Work order. When duplicating the records beneath this instruction, omit every picture and keep all else exact.

Data listing.
==============================
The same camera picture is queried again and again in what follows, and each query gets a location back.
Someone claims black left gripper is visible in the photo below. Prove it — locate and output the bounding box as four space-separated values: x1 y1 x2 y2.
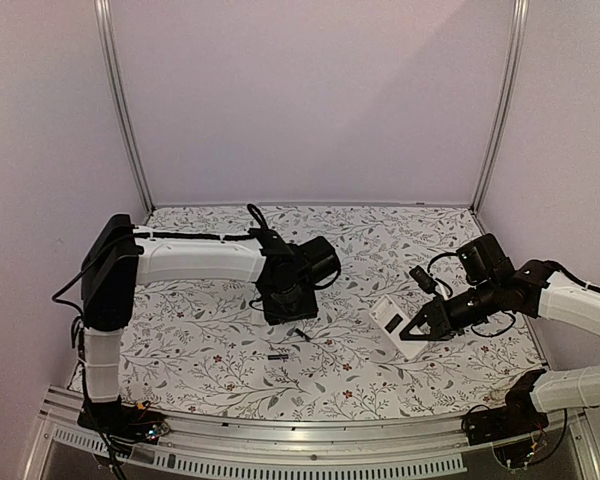
262 283 319 327

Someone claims white battery cover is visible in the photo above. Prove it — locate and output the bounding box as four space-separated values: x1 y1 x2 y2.
251 311 266 326

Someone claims white and red remote control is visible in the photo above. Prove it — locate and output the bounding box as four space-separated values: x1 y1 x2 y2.
369 295 428 361

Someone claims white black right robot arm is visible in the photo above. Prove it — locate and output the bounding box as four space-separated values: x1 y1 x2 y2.
397 234 600 436

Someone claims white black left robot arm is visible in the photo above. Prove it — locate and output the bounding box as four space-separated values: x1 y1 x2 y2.
79 204 341 434

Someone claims floral patterned table mat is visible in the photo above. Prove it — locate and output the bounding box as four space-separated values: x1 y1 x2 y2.
119 206 542 421

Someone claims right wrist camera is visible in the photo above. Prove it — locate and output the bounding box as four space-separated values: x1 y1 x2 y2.
409 266 437 295

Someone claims aluminium front rail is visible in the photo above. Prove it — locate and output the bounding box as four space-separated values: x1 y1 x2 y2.
23 387 600 479

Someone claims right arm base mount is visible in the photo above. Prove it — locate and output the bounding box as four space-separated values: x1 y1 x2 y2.
461 369 549 445

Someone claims right aluminium frame post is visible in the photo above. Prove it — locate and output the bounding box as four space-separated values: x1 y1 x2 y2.
470 0 529 215

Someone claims aluminium frame post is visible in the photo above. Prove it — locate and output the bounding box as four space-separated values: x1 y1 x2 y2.
470 0 529 215
93 0 155 215

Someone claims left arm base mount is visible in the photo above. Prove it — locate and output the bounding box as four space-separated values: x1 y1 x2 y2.
77 398 170 444

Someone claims left aluminium frame post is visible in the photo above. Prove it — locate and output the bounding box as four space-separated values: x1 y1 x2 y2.
93 0 155 215
==============================
Answer to the problem.
The same camera picture is queried again and again in what follows, and each query gets a location back.
Someone claims black left gripper is visible in the photo below. Prove it — locate and output the bounding box as four space-separated values: x1 y1 x2 y2.
262 283 319 327

Someone claims white battery cover is visible in the photo above. Prove it — locate and output the bounding box as four space-separated values: x1 y1 x2 y2.
251 311 266 326

Someone claims white and red remote control is visible in the photo above. Prove it — locate and output the bounding box as four space-separated values: x1 y1 x2 y2.
369 295 428 361

Someone claims white black right robot arm is visible in the photo above. Prove it — locate and output the bounding box as four space-separated values: x1 y1 x2 y2.
397 234 600 436

Someone claims white black left robot arm is visible in the photo above. Prove it — locate and output the bounding box as four space-separated values: x1 y1 x2 y2.
79 204 341 434

Someone claims floral patterned table mat is visible in the photo above. Prove it — locate and output the bounding box as four space-separated values: x1 y1 x2 y2.
119 206 542 421

Someone claims right wrist camera is visible in the photo above. Prove it — locate and output the bounding box as four space-separated values: x1 y1 x2 y2.
409 266 437 295

Someone claims aluminium front rail is visible in the photo above. Prove it — locate and output the bounding box as four space-separated values: x1 y1 x2 y2.
23 387 600 479

Someone claims right arm base mount is visible in the photo above. Prove it — locate and output the bounding box as four space-separated values: x1 y1 x2 y2.
461 369 549 445

Someone claims right aluminium frame post is visible in the photo above. Prove it — locate and output the bounding box as four space-separated values: x1 y1 x2 y2.
470 0 529 215

Someone claims aluminium frame post is visible in the photo above. Prove it — locate and output the bounding box as four space-separated values: x1 y1 x2 y2.
470 0 529 215
93 0 155 215

Someone claims left arm base mount is visible in the photo above. Prove it — locate and output the bounding box as four space-separated values: x1 y1 x2 y2.
77 398 170 444

Someone claims left aluminium frame post is visible in the photo above. Prove it — locate and output the bounding box as four space-separated values: x1 y1 x2 y2.
93 0 155 215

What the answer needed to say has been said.